§ **Goal of the exercise**: Tally the lines below that include the string "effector". Reply with the total only.

Data records:
Content starts

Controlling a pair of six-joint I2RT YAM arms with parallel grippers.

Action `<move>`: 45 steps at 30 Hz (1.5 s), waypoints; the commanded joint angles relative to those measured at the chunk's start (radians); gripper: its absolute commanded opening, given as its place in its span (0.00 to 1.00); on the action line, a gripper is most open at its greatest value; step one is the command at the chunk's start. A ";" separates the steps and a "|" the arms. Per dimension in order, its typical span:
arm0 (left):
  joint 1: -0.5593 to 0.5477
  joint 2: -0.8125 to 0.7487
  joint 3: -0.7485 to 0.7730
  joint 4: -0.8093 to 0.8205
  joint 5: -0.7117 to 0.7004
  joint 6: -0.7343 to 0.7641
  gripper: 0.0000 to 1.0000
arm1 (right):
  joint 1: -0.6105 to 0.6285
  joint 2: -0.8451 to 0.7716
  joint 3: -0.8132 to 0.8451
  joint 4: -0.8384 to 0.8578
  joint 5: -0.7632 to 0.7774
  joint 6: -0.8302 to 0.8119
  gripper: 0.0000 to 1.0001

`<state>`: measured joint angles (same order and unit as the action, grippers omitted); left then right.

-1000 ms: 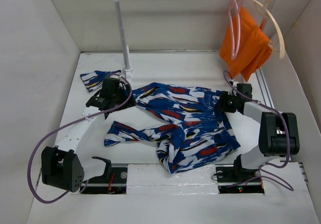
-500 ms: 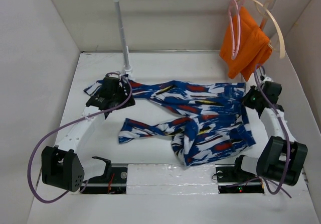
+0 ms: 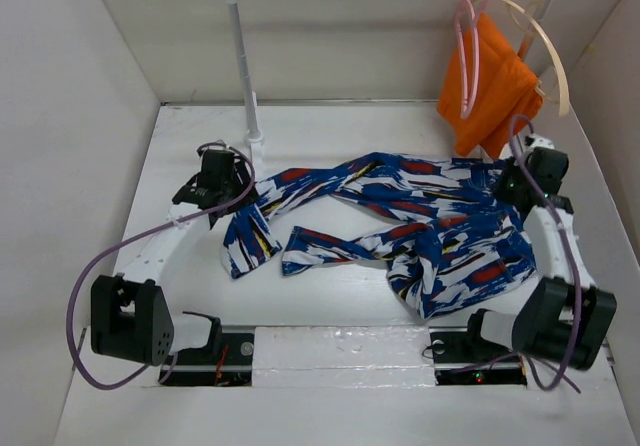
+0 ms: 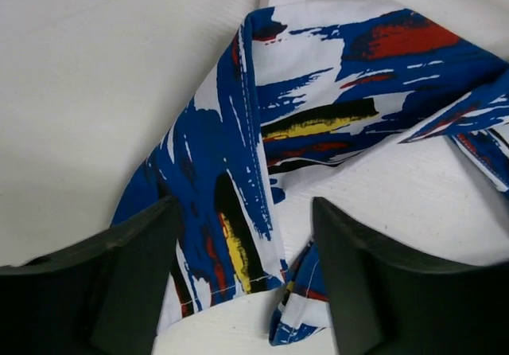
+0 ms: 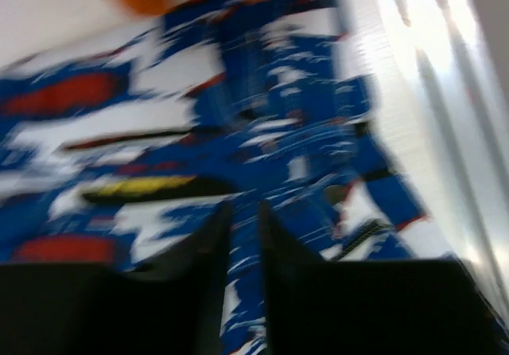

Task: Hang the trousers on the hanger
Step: Flatten out the trousers at the center of the board.

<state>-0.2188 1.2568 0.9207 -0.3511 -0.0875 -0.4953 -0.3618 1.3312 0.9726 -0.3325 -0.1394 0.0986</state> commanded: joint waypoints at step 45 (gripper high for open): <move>0.524 0.228 0.349 0.058 0.590 -0.151 0.10 | 0.468 -0.438 -0.236 -0.166 -0.293 -0.155 0.42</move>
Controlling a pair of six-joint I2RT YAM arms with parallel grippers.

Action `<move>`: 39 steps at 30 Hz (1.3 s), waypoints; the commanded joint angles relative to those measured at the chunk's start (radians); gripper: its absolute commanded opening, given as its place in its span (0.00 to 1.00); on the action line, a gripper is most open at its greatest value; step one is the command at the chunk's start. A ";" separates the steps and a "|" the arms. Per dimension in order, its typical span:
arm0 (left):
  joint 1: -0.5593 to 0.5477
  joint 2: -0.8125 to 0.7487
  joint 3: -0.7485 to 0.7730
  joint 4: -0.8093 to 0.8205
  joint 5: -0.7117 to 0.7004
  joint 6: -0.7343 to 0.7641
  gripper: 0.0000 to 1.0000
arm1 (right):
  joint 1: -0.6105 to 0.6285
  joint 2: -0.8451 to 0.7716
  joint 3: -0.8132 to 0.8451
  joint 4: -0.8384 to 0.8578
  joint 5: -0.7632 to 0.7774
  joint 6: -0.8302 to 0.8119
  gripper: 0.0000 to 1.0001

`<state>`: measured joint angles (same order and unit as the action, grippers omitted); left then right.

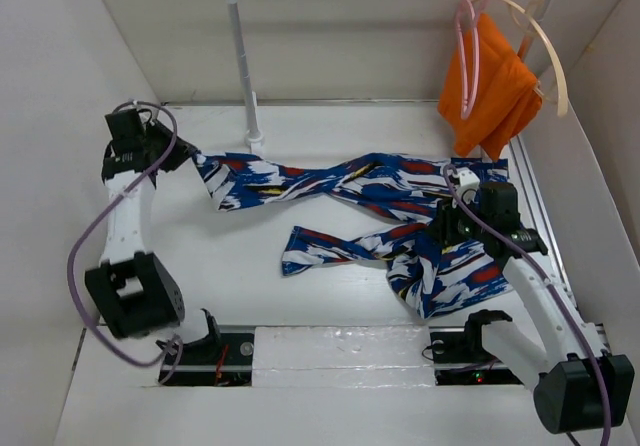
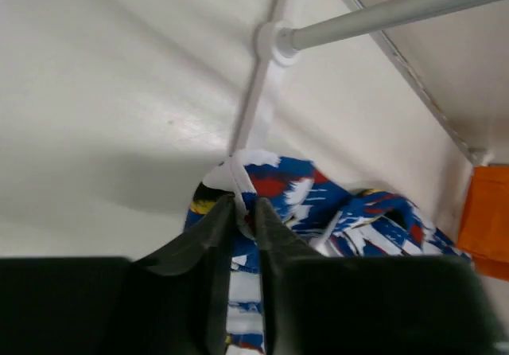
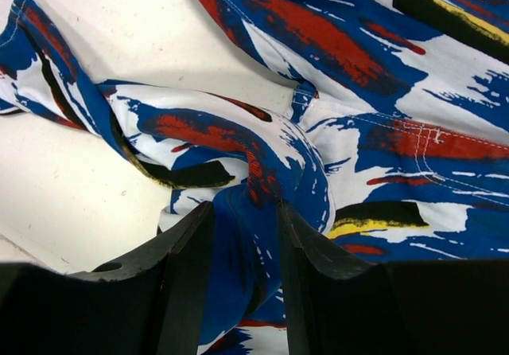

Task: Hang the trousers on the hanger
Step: Flatten out the trousers at the center of the board.

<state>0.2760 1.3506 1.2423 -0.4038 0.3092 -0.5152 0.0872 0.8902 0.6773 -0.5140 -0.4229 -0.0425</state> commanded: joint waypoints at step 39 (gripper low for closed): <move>-0.314 0.375 -0.040 -0.043 -0.469 0.271 0.60 | 0.160 -0.017 0.048 0.015 -0.024 -0.043 0.44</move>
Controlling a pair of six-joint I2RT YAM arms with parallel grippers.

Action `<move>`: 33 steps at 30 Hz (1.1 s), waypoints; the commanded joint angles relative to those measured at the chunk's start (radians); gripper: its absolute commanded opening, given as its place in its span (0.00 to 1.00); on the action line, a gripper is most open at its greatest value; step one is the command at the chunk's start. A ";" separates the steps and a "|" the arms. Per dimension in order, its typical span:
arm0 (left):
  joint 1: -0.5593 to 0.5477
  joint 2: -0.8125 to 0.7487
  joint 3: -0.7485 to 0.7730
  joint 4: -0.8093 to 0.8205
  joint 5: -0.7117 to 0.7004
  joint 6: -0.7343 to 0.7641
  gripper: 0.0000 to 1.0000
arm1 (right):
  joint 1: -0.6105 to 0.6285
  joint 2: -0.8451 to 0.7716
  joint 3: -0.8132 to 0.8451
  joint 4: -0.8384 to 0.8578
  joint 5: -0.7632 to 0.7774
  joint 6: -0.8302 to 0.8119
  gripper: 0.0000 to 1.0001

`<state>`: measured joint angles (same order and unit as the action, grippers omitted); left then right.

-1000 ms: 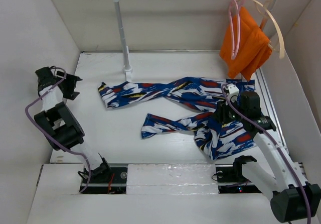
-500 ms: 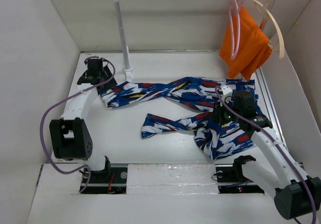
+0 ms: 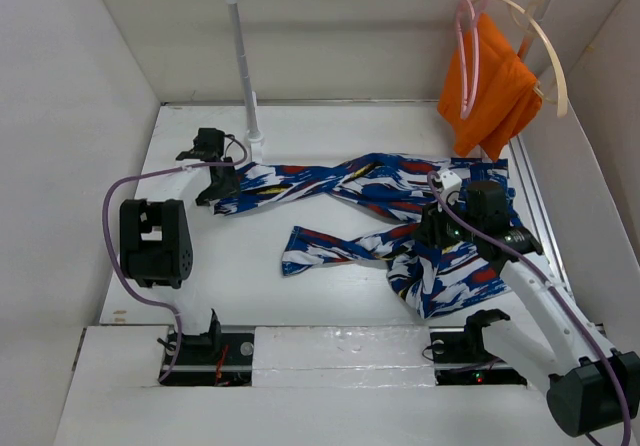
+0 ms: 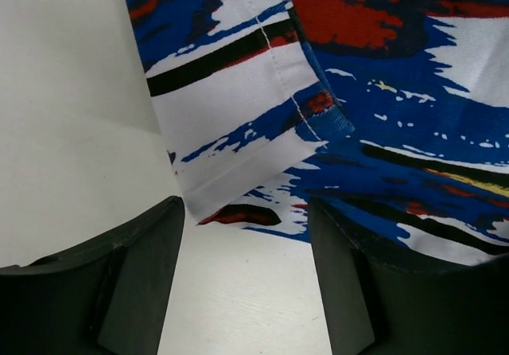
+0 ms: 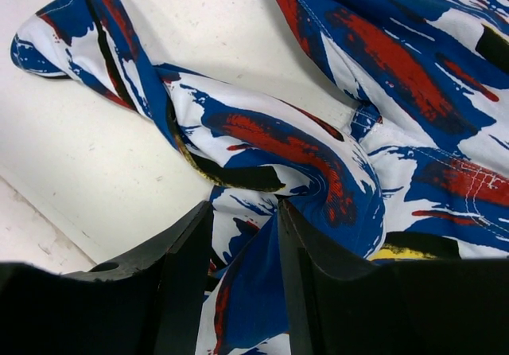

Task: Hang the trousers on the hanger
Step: Flatten out the trousers at the center of the board.

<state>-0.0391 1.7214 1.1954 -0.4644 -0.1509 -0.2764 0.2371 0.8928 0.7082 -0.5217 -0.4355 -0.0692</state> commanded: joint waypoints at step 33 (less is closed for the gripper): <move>-0.022 -0.603 0.119 -0.239 -0.049 -0.380 0.00 | 0.157 0.063 0.074 0.002 0.096 -0.046 0.56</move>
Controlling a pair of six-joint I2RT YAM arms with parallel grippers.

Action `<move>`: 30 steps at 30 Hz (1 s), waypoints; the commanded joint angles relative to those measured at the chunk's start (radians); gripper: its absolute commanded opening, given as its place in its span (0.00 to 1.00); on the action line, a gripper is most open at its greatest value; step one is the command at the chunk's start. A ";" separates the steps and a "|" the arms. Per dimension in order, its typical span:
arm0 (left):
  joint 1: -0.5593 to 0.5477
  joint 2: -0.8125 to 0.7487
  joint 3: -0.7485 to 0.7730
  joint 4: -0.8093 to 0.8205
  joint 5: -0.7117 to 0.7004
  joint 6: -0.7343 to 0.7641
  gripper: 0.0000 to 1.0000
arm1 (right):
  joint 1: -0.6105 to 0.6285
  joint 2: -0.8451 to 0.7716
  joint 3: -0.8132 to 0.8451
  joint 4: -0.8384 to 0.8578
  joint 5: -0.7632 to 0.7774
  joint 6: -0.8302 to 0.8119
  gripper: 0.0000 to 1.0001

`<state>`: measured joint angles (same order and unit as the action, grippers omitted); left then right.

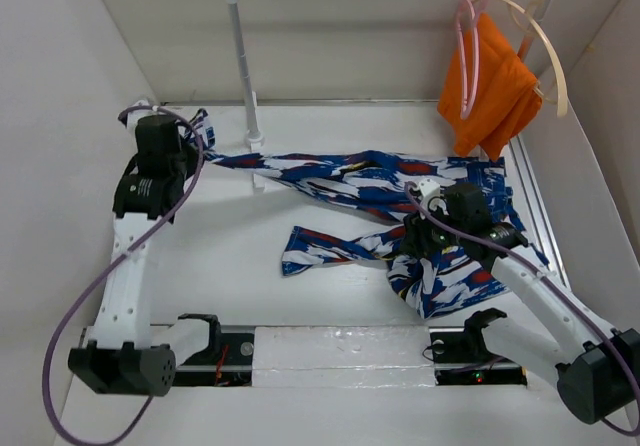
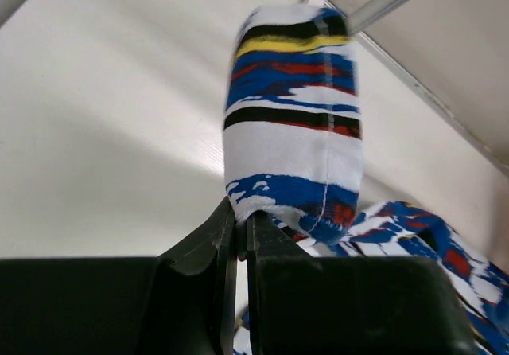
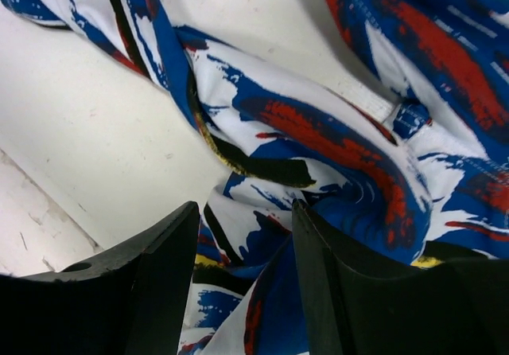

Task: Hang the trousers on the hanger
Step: Flatten out the trousers at the center of the board.

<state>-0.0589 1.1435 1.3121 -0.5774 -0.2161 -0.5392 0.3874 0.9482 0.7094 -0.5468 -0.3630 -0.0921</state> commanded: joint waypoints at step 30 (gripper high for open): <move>-0.029 0.460 0.171 0.060 0.011 0.051 0.54 | 0.087 0.055 0.229 -0.022 0.084 0.017 0.00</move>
<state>0.0734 1.9312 1.6501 -0.6270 -0.2928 -0.5461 0.4580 1.0492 0.9230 -0.5575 -0.2916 -0.0925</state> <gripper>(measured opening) 0.560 0.017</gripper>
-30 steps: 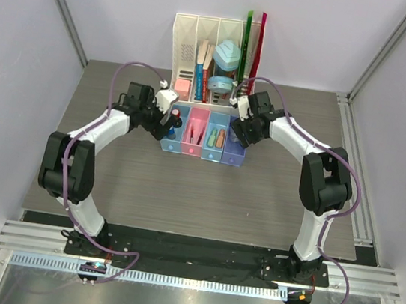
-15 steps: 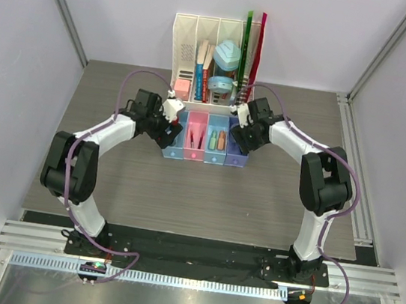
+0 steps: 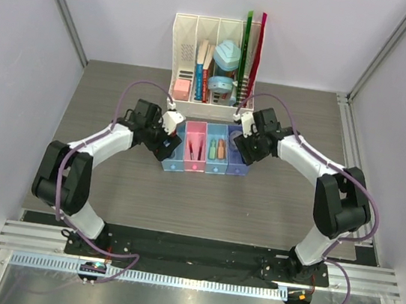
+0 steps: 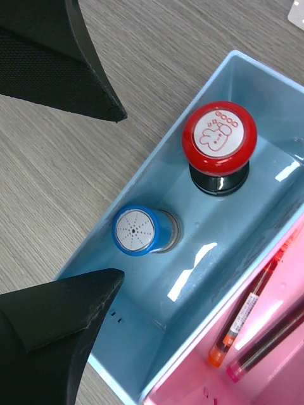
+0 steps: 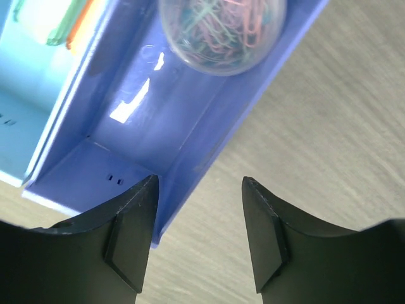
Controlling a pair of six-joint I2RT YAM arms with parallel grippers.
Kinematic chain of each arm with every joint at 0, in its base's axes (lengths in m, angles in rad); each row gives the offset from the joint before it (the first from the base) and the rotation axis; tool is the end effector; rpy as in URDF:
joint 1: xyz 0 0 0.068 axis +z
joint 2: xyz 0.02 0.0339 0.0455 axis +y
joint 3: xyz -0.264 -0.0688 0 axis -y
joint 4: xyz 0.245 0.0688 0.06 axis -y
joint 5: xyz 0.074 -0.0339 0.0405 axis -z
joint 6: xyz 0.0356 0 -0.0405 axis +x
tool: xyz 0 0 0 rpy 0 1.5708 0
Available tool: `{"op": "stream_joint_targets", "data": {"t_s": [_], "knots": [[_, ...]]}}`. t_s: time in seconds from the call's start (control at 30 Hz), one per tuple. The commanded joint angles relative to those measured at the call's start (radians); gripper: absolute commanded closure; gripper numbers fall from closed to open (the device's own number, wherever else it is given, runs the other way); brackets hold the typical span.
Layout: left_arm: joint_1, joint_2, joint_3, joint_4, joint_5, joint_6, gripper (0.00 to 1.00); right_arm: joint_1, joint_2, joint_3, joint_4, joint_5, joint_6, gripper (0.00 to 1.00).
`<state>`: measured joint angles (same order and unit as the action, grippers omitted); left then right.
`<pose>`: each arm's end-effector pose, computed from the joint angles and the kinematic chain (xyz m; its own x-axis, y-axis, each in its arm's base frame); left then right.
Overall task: Sort the stationery into containers
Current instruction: Move the storage box to the center of the board, then reset both arms
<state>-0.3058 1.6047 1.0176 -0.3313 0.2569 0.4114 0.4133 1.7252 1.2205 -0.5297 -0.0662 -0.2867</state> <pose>0.3139 -0.1086 0.2054 -0.5193 0.5695 -0.6372 0.7047 0.7071 0.0577 0.3288 0.1468 0.2143 -0.6330 -0.5857 -0.5063 -0.6367 0.7658 -0.0900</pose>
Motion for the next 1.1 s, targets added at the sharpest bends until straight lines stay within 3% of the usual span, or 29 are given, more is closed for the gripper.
{"op": "stream_joint_targets", "data": {"t_s": [0.0,0.53,0.63,0.73,0.8,0.97,1.07], "knots": [[-0.004,-0.049,-0.025,-0.025,0.015,0.026,0.01,0.038,-0.079,-0.068,0.013,-0.029,0.012,0.39],[-0.018,-0.126,-0.022,-0.072,0.025,0.012,0.01,0.079,-0.162,-0.125,0.007,0.005,-0.014,0.41],[-0.019,-0.192,-0.004,-0.089,0.033,-0.002,0.0,0.079,-0.182,-0.093,-0.006,0.028,-0.032,0.36],[-0.019,-0.259,0.033,-0.115,0.036,-0.009,0.0,0.079,-0.211,-0.024,-0.041,0.052,-0.049,0.22],[-0.018,-0.33,0.05,-0.126,0.035,-0.017,0.0,0.079,-0.234,0.042,-0.081,0.06,-0.062,0.03],[-0.01,-0.494,0.096,-0.178,0.012,-0.052,0.0,0.074,-0.324,0.119,-0.134,0.092,-0.063,0.0],[0.048,-0.574,0.076,-0.195,0.068,-0.066,0.0,0.047,-0.426,0.099,-0.153,0.016,-0.068,0.0]]}}
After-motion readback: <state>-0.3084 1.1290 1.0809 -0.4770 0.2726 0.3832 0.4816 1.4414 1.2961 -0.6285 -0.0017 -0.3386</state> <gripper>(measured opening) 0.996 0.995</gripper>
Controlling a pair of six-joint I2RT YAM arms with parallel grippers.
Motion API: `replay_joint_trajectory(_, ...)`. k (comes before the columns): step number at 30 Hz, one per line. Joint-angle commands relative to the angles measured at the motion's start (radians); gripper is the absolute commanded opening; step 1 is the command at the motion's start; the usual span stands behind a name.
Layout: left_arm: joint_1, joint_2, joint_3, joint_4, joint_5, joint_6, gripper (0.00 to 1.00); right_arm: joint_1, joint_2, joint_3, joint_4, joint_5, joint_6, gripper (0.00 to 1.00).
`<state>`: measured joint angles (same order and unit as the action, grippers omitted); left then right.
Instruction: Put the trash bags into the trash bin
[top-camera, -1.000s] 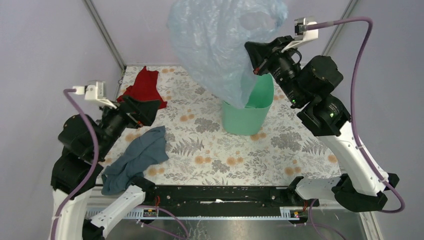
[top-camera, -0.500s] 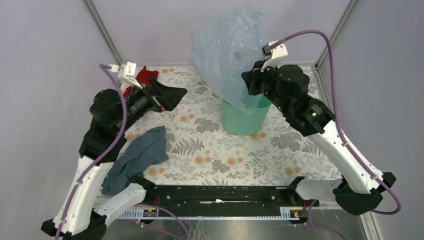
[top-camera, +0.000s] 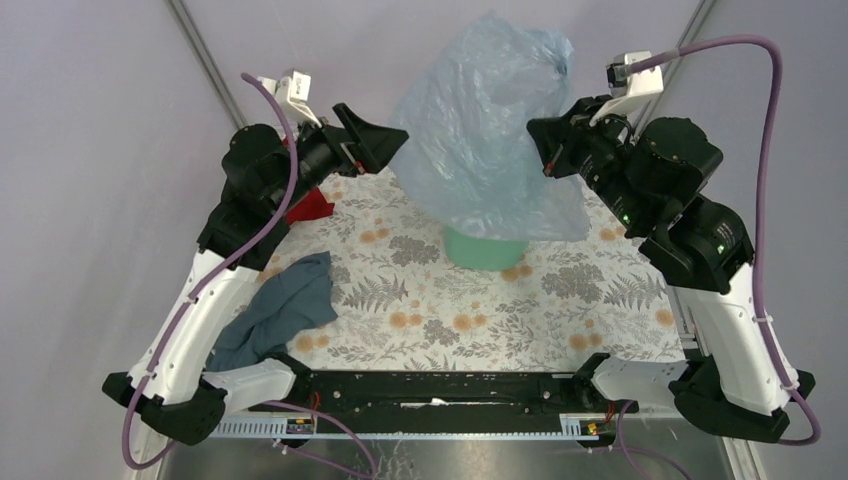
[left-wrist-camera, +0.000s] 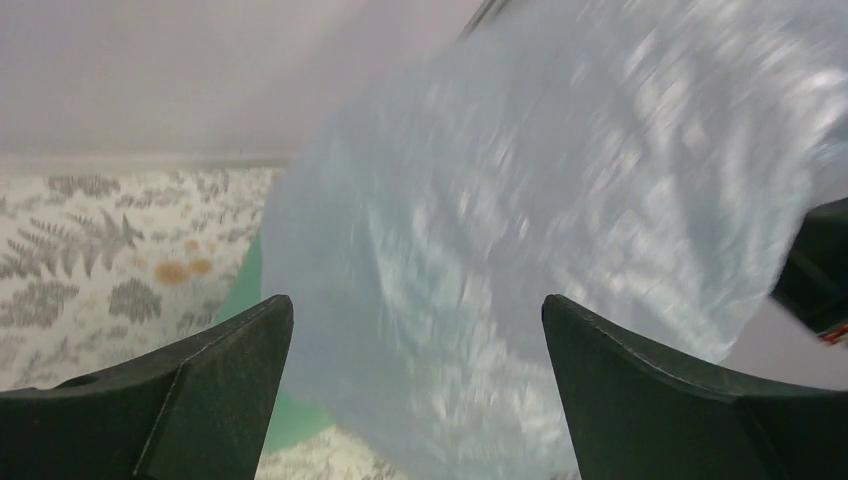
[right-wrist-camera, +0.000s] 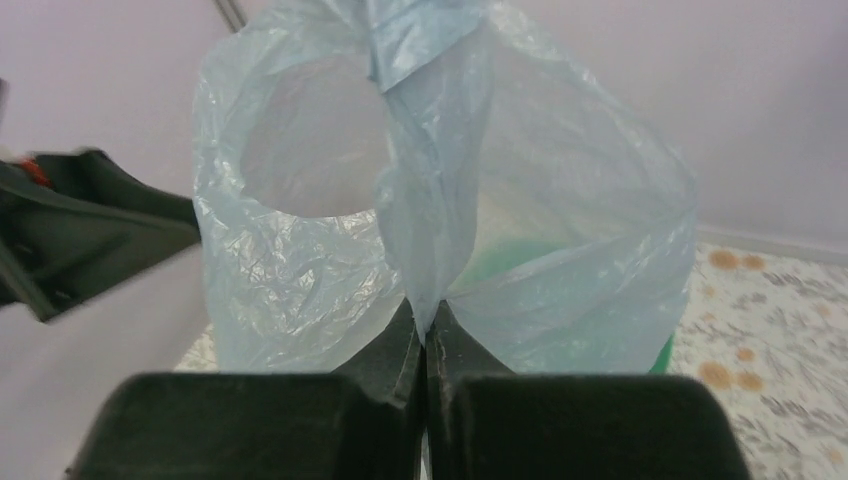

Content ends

§ **Expected answer**: 2